* **Work instruction**: Only one stretch of the data below is wanted: the lines starting at the one with "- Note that" and ending at the one with "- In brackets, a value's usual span", both included, given again exactly.
+ + + + + + +
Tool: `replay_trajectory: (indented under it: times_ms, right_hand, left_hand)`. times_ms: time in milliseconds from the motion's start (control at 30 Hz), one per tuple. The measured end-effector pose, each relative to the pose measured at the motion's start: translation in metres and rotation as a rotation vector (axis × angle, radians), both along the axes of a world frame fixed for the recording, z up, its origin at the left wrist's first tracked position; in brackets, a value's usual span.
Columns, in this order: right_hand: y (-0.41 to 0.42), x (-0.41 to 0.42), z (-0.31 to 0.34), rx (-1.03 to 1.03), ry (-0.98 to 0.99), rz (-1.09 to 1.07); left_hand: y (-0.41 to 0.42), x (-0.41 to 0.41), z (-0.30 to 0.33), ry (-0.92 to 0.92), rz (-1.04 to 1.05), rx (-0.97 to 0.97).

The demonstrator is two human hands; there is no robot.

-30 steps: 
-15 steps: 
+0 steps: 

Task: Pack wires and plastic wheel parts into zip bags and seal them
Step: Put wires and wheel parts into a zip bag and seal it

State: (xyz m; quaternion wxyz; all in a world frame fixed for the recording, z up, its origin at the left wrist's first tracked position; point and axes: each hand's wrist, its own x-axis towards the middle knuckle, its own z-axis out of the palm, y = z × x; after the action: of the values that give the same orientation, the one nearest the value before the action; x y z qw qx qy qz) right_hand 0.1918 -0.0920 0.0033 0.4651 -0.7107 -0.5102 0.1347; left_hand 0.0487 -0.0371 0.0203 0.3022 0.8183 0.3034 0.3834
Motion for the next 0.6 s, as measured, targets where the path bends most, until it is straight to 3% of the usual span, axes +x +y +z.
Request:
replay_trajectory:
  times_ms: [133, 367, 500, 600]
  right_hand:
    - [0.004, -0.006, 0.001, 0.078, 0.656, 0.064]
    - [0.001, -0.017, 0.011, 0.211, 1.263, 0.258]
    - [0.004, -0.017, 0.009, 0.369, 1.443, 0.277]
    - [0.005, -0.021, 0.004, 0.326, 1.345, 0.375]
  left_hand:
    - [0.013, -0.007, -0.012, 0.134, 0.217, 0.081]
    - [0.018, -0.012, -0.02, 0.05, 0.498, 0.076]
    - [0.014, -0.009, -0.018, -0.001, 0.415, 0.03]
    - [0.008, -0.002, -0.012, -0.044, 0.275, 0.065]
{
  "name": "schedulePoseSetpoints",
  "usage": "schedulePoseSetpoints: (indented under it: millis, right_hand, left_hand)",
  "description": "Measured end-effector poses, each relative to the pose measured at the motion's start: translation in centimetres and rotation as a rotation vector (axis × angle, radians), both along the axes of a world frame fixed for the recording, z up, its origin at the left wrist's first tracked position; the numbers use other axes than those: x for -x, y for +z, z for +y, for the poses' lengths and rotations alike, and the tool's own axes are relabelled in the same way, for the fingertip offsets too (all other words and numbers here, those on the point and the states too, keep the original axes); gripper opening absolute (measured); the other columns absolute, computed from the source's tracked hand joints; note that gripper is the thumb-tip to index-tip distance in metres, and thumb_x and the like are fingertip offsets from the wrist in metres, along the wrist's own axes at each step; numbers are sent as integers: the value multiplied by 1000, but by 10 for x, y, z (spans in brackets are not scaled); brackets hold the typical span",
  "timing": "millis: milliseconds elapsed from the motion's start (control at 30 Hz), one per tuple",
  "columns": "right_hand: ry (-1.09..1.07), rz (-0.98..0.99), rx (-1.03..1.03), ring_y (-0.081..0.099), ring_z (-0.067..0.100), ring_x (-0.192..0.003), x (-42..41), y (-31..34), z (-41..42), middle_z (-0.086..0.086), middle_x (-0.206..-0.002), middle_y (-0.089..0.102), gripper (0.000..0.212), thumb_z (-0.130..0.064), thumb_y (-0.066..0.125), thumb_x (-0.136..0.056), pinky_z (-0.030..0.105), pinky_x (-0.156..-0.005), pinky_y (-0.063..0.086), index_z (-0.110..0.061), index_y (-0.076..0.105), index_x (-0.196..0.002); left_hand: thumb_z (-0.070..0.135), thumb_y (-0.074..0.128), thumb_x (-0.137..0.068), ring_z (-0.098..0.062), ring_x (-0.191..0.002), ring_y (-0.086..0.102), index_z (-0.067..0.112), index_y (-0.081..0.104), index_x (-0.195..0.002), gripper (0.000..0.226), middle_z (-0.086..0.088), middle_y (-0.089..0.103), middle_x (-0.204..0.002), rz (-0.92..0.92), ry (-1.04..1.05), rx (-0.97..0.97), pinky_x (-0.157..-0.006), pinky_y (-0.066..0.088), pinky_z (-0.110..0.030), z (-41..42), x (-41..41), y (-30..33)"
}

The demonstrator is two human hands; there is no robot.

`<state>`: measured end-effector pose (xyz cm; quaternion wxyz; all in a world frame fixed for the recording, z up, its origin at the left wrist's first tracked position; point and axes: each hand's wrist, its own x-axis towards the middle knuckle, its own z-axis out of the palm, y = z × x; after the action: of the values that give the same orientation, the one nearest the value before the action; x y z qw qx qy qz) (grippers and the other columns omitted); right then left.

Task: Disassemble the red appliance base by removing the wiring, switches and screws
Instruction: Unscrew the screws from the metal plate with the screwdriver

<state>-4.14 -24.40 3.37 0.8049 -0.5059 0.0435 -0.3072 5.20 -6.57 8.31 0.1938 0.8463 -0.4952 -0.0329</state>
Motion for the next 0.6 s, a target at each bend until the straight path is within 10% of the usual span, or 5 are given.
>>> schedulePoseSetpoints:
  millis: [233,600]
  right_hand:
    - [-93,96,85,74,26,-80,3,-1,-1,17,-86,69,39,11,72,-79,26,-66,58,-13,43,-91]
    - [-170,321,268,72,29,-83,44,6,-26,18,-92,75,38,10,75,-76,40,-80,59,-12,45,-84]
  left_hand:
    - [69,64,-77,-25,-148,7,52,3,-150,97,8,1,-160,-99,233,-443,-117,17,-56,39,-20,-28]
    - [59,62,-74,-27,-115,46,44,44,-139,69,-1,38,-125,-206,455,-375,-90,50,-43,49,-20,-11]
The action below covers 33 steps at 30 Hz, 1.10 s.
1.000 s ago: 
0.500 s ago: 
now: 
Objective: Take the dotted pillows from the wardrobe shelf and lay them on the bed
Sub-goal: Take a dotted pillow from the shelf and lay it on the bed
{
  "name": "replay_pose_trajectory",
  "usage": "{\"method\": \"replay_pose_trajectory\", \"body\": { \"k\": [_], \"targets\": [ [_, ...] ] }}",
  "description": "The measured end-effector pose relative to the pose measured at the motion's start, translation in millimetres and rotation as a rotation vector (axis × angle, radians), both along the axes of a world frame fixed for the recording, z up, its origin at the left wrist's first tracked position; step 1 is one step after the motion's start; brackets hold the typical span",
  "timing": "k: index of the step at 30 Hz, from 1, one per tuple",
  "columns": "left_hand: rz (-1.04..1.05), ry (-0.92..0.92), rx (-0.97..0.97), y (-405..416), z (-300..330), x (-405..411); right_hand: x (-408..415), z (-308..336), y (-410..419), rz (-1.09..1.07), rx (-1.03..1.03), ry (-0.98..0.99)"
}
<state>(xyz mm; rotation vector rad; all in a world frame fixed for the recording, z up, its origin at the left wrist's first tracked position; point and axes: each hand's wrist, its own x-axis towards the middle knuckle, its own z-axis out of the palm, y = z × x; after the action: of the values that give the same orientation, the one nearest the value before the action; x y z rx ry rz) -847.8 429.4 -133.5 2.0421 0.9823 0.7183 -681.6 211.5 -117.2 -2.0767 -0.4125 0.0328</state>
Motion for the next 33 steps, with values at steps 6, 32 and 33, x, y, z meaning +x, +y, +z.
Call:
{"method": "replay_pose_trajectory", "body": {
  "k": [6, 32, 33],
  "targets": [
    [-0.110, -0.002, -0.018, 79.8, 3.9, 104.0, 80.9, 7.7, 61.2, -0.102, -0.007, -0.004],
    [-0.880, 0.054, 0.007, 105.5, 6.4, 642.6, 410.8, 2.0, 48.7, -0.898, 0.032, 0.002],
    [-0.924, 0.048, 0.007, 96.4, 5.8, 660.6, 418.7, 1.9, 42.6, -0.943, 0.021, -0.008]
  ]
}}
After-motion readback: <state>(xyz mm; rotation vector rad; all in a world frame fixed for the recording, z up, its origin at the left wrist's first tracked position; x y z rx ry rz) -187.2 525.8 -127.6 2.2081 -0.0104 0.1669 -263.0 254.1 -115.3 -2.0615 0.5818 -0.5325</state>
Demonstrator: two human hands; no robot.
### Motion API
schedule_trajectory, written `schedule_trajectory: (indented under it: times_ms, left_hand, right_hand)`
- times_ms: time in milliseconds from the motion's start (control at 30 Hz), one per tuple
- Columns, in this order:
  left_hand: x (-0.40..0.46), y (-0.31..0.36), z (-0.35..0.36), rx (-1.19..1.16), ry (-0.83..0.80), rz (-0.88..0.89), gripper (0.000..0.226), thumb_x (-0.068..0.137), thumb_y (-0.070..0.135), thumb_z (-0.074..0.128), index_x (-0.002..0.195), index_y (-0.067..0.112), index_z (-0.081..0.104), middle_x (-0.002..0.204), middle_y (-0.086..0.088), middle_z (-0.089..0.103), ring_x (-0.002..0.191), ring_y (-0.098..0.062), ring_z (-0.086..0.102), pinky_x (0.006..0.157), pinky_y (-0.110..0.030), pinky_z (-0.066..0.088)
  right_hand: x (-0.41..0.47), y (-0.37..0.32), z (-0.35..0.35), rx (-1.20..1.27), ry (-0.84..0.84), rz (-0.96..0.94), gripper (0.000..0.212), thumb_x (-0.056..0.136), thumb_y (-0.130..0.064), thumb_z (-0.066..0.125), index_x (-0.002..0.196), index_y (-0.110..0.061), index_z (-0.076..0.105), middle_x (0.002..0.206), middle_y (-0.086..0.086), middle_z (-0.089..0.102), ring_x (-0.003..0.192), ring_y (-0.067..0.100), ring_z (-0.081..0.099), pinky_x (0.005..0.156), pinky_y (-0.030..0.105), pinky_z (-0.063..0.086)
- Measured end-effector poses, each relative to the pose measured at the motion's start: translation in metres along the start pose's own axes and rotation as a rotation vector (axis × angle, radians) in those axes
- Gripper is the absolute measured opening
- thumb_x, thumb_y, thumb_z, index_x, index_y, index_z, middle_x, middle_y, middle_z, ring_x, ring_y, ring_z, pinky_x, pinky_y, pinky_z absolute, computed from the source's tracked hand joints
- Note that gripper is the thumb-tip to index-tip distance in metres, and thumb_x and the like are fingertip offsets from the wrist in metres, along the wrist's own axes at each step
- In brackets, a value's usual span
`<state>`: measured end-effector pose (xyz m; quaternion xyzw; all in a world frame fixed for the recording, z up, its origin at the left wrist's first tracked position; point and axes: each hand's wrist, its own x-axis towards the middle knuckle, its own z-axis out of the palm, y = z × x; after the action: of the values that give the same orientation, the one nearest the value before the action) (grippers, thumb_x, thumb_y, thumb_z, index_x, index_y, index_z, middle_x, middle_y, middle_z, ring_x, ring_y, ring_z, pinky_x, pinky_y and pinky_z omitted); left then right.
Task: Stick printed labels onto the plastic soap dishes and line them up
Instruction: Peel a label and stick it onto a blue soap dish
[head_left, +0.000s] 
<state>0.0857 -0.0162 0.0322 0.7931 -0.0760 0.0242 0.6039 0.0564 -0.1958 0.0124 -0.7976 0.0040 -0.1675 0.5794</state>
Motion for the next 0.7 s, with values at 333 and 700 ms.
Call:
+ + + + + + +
* **Problem solution**:
- Note that gripper is the thumb-tip to index-tip distance in metres, and thumb_x and the like are fingertip offsets from the wrist in metres, along the wrist's own axes at each step
- In brackets, a value's usual span

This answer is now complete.